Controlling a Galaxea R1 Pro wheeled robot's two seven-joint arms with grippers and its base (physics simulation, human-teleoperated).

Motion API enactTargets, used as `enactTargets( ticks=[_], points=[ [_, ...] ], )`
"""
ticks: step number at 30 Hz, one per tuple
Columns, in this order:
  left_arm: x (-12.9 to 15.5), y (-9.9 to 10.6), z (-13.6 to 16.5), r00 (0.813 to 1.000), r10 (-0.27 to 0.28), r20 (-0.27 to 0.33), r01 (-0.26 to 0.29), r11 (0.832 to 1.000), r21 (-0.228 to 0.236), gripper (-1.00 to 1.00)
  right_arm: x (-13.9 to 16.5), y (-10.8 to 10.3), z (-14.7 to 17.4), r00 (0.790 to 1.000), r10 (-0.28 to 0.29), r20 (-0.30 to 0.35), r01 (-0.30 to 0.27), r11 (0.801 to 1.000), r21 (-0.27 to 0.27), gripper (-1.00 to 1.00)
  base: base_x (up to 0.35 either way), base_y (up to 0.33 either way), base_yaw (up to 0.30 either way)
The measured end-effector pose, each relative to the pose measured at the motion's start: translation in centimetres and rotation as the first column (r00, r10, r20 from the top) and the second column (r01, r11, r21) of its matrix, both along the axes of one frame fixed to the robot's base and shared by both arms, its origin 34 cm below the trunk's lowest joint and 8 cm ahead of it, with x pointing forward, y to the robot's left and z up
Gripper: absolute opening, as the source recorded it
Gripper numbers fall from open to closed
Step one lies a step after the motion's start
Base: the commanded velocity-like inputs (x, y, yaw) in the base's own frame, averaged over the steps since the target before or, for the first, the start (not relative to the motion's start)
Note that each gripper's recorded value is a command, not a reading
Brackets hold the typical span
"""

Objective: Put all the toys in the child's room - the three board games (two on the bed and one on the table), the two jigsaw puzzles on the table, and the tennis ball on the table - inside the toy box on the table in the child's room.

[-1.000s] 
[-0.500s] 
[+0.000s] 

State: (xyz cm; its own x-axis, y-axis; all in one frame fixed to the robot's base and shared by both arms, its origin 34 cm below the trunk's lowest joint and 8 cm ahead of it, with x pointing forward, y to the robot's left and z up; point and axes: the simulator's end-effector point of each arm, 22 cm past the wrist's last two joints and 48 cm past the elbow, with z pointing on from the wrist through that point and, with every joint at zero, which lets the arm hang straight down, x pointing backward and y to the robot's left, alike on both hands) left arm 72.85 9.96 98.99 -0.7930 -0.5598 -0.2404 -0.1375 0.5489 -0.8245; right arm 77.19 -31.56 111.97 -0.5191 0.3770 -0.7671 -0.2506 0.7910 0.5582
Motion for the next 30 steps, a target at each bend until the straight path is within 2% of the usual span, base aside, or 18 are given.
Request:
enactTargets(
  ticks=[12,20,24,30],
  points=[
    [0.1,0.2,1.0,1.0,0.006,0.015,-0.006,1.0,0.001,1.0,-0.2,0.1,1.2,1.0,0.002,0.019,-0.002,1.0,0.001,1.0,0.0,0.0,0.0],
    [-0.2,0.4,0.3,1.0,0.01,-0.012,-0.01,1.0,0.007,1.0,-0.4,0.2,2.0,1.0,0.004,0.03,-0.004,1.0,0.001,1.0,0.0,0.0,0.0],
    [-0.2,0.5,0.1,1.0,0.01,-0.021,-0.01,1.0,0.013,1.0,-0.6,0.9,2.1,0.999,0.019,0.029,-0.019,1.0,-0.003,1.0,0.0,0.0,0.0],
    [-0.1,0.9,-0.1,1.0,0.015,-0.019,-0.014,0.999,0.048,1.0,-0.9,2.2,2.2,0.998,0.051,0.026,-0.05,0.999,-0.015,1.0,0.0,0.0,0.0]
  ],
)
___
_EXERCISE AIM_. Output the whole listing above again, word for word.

_ANSWER SPACE_.
Controlling a Galaxea R1 Pro wheeled robot's two seven-joint arms with grippers and its base (physics simulation, human-teleoperated).

Motion API enactTargets, used as `enactTargets( ticks=[_], points=[ [_, ...] ], )`
"""
ticks: step number at 30 Hz, one per tuple
Columns, in this order:
  left_arm: x (-12.9 to 15.5), y (-9.9 to 10.6), z (-13.6 to 16.5), r00 (0.813 to 1.000), r10 (-0.27 to 0.28), r20 (-0.27 to 0.33), r01 (-0.26 to 0.29), r11 (0.832 to 1.000), r21 (-0.228 to 0.236), gripper (-1.00 to 1.00)
  right_arm: x (-13.9 to 16.5), y (-10.8 to 10.3), z (-14.7 to 17.4), r00 (0.790 to 1.000), r10 (-0.28 to 0.29), r20 (-0.30 to 0.35), r01 (-0.30 to 0.27), r11 (0.801 to 1.000), r21 (-0.27 to 0.27), gripper (-1.00 to 1.00)
  base: base_x (up to 0.35 either way), base_y (up to 0.33 either way), base_yaw (up to 0.30 either way)
The measured end-effector pose, each relative to the pose measured at the motion's start: translation in centimetres and rotation as the first column (r00, r10, r20 from the top) and the second column (r01, r11, r21) of its matrix, both along the axes of one frame fixed to the robot's base and shared by both arms, its origin 34 cm below the trunk's lowest joint and 8 cm ahead of it, with x pointing forward, y to the robot's left and z up
Gripper: absolute opening, as the source recorded it
Gripper numbers fall from open to closed
Step one lies a step after the motion's start
Base: the commanded velocity-like inputs (x, y, yaw) in the base's own frame, averaged over the steps since the target before or, for the first, the start (not relative to the motion's start)
Note that each gripper's recorded value is a command, not a reading
Brackets hold the typical span
"""

Objective: Put all the toys in the child's room - the three board games (two on the bed and one on the table), the two jigsaw puzzles on the table, and the tennis ball on the table - inside the toy box on the table in the child's room.

[-1.000s] 
[-0.500s] 
[+0.000s] 

State: (xyz cm; its own x-axis, y-axis; all in one frame fixed to the robot's base and shared by both arms, its origin 34 cm below the trunk's lowest joint and 8 cm ahead of it, with x pointing forward, y to the robot's left and z up; point and axes: the simulator's end-effector point of each arm, 22 cm past the wrist's last two joints and 48 cm past the elbow, with z pointing on from the wrist through that point and, with every joint at zero, which lets the arm hang straight down, x pointing backward and y to the robot's left, alike on both hands) left arm 72.85 9.96 98.99 -0.7930 -0.5598 -0.2404 -0.1375 0.5489 -0.8245; right arm 77.19 -31.56 111.97 -0.5191 0.3770 -0.7671 -0.2506 0.7910 0.5582
Motion for the next 30 steps, a target at each bend until the straight path is within 2% of the usual span, base aside, or 18 are given.
Request:
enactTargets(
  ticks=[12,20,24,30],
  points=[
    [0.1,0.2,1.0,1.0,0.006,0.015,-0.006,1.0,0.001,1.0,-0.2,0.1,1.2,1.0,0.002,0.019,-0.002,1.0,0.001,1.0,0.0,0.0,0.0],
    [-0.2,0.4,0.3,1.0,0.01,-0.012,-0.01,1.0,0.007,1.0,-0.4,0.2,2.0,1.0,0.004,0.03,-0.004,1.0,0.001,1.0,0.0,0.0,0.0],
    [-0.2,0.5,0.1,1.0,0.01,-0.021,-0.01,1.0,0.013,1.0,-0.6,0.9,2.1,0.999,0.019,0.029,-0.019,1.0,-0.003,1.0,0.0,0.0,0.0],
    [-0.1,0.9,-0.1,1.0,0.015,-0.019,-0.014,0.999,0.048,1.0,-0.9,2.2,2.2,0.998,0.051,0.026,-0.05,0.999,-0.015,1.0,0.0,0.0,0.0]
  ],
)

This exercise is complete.